An enormous amount of effort and infrastructure is required to develop land leased for oil and gas extraction: tearing down forests to build roads, importing heavy machinery and initiating a steady stream of trucks to carry in millions of gallons of water and fracking fluid. All of these activities present an existential threat to the natural characteristics that make the Thompson Divide special.
To protect the Thompson Divide from oil and gas, ranchers, farmers, hunters, anglers, outdoor recreationists, businesspeople and community leaders banded together. This grassroots coalition succeeded in drawing attention to the threats oil and gas extraction posed to the area. Lease after lease was revoked after the Bureau of Land Management revealed that it hadn’t done the requisite environmental impact analyses.
By 2017, the Thompson Divide was no longer in imminent peril. However, because the Thompson Divide sits atop pockets of natural gas it has retained the attention of oil and gas proponents — including the Colorado Oil and Gas Association — who are resistant to prohibiting drilling there. That’s one of the reasons this region hasn’t received permanent protection.
State leaders, such as Democrats U.S. Sen. Michael Bennet and U.S. Rep. Joe Neguse, have attempted to permanently protect the area by passing the Thompson Divide Withdrawal and Protection Act, which was later incorporated into the Colorado Outdoor Recreation and Economy — or CORE — Act. Unfortunately, the CORE Act has not yet passed, leaving the Thompson Divide vulnerable to future oil and gas extraction.

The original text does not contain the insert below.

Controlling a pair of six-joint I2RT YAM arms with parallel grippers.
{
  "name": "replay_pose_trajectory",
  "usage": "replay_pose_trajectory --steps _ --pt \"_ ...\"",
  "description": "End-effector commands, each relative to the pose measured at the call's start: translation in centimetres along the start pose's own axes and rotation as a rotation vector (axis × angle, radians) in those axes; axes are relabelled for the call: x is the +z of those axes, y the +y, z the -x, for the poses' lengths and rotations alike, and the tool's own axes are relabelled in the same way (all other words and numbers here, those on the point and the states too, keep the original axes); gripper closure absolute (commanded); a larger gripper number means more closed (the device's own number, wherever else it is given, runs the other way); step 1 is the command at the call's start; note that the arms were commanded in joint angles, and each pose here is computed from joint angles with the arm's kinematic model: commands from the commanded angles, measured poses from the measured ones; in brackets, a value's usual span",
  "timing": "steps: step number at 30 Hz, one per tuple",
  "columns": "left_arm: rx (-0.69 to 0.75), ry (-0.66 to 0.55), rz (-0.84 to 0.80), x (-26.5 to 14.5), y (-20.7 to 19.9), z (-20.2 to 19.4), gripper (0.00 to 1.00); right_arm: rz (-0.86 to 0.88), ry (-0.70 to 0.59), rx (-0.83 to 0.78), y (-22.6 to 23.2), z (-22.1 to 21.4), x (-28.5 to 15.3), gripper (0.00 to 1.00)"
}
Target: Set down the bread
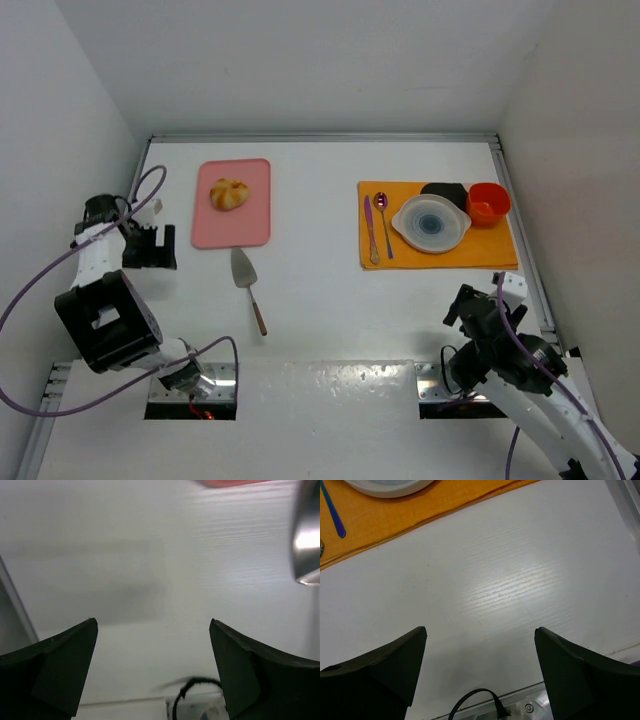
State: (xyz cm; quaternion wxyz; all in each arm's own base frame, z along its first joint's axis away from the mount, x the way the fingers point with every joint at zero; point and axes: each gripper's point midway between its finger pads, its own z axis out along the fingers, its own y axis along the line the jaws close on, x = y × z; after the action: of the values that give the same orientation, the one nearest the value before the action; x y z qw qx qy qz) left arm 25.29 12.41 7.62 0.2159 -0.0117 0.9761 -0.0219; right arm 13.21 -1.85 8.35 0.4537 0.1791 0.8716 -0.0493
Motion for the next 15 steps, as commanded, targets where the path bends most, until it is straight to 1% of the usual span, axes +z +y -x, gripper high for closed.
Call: replay_pose_trajectory --steps 1,2,3,4,5,6,7,8,10,11,12,13,14,15 --pt "0.273 -0.277 0.020 -10.4 -3.8 10.2 0.01 -0.018 0.025 -0.034 -0.5 -0.1 -0.4 0.11" --pt "0.344 -0.367 0.010 -13.7 -5.7 12.5 0.01 -0.021 0.028 -0.046 -0.4 0.0 -0.4 0.11" --pt "0.412 -0.493 0.027 -18.1 -7.6 14.4 0.01 -0.027 0.041 -0.064 -0.5 -0.2 -0.4 0.11" --pt "0.516 -0.591 0.001 -21.0 -10.4 15.8 0.01 -0.033 0.054 -0.079 -0.5 -0.3 -0.3 0.11" --pt "0.585 -0.735 -0.019 -24.8 -12.5 17.8 0.01 -0.041 0.065 -0.092 -0.4 -0.4 -0.3 0.11" --pt "0.613 -0.785 -0.063 -25.7 -14.0 18.2 0.01 -0.054 0.084 -0.112 -0.5 -0.7 -0.2 0.11" --pt "0.688 -0.800 -0.136 -25.4 -16.3 18.5 0.01 -0.061 0.092 -0.122 -0.5 -0.7 -0.2 0.11" --pt "0.713 -0.746 -0.224 -23.2 -18.2 17.8 0.01 -0.057 0.095 -0.122 -0.2 -0.7 -0.1 0.11" --pt "0.716 -0.602 -0.316 -19.8 -21.2 16.2 0.01 -0.066 0.134 -0.168 0.0 -1.1 0.0 0.11" --pt "0.770 -0.424 -0.383 -16.4 -24.5 13.1 0.08 -0.052 0.139 -0.162 0.5 -1.0 0.0 0.11" --pt "0.768 -0.355 -0.382 -14.9 -25.7 11.7 0.17 -0.073 0.158 -0.182 0.5 -0.9 0.0 0.11" --pt "0.758 -0.301 -0.373 -13.6 -26.5 10.2 0.18 -0.063 0.177 -0.182 0.9 -1.1 -0.1 0.11" --pt "0.760 -0.203 -0.336 -11.2 -27.5 7.3 0.21 -0.064 0.191 -0.188 1.1 -1.1 -0.2 0.11" --pt "0.756 -0.144 -0.305 -9.5 -27.6 6.1 0.22 -0.061 0.194 -0.192 1.3 -0.9 -0.2 0.11"
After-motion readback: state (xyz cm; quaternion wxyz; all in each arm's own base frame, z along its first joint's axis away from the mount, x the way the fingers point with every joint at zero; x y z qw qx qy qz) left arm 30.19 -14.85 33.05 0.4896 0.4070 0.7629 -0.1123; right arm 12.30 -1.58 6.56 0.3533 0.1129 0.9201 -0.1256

That is, until the CORE Act’s champions, including Bennet, Hickenlooper, Neguse and Gov. Jared Polis, urged the Biden administration to advance needed protections for some areas included in the bill. The designation of the Camp Hale-Continental Divide National Monument is monumental. The proposed 20-year mineral withdrawal from the Thompson Divide is no less significant.

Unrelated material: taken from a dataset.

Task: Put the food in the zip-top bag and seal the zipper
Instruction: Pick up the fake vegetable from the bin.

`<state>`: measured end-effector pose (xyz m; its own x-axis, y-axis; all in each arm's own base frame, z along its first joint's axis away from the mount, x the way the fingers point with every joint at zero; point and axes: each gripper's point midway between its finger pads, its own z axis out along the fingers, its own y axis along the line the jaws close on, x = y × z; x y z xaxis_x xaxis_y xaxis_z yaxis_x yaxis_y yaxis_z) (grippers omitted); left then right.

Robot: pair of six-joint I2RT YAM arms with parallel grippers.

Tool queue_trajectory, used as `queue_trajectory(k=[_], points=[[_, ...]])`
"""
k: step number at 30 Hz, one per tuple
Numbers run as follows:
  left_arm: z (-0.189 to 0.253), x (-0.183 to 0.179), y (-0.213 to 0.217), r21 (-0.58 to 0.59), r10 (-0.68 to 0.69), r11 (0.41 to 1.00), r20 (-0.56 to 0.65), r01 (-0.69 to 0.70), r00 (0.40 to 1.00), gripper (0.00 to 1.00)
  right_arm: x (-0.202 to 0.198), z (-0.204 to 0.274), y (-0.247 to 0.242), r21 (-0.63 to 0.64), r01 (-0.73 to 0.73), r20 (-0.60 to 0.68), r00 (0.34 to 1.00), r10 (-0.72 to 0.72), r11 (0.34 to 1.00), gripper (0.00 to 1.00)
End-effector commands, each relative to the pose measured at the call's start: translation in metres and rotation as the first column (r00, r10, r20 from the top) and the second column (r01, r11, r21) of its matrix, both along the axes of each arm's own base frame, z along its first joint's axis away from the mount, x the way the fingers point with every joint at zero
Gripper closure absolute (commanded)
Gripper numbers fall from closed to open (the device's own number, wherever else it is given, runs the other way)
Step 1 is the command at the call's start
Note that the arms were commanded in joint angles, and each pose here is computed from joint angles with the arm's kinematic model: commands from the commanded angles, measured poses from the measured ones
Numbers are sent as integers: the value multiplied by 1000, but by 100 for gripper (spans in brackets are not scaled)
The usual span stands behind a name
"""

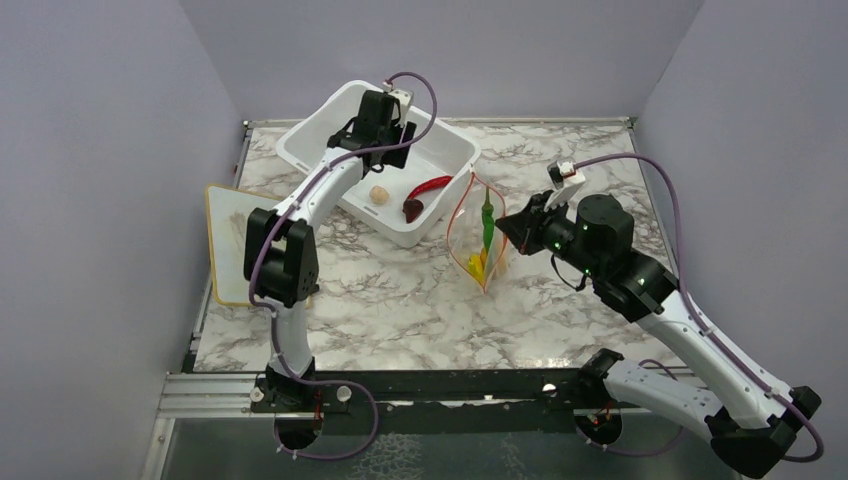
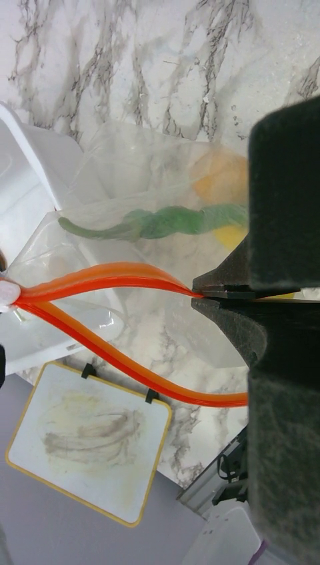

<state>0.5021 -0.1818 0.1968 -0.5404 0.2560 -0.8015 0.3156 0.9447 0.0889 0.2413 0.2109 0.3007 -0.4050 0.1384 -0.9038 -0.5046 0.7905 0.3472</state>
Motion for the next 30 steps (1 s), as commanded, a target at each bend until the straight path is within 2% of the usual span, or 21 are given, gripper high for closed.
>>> queue_trajectory(k=[1,7,8,12,16,23,30], points=[[-16,41,31,126,48,991,21,-50,999,27,2,21,-5,3,22,50,998,-22,1000,99],[-33,90,54,193,97,976,45,-104,994,7,6,25,-12,-13,63,52,997,-62,998,99],[-35,96,58,202,104,973,49,-112,993,6,6,25,-13,-16,68,51,996,-67,998,99],[-46,118,71,242,133,959,71,-146,989,7,5,27,-16,0,89,44,995,-89,996,99],[-65,134,81,266,159,948,71,-172,985,12,4,23,-15,21,94,10,996,-94,995,99],[-95,140,93,221,193,955,38,-196,981,17,4,33,-12,19,79,14,997,-79,997,99],[-125,148,106,214,234,949,22,-234,972,17,8,36,-14,18,97,25,995,-98,995,99]])
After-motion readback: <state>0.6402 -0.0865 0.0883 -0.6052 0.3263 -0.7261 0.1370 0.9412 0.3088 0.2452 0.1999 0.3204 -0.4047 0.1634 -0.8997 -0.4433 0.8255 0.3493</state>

The proposal doesn’t have the permanence that passing the CORE Act would, but it does offer a temporary solution. Through a public comment period and an upcoming environmental impact analysis, the Biden administration will determine whether the 20-year mineral withdrawal proposal should be accepted. At the end of the day, the future of the Thompson Divide should be determined by local communities that rely on it for their livelihoods — not the bottom line of oil and gas companies.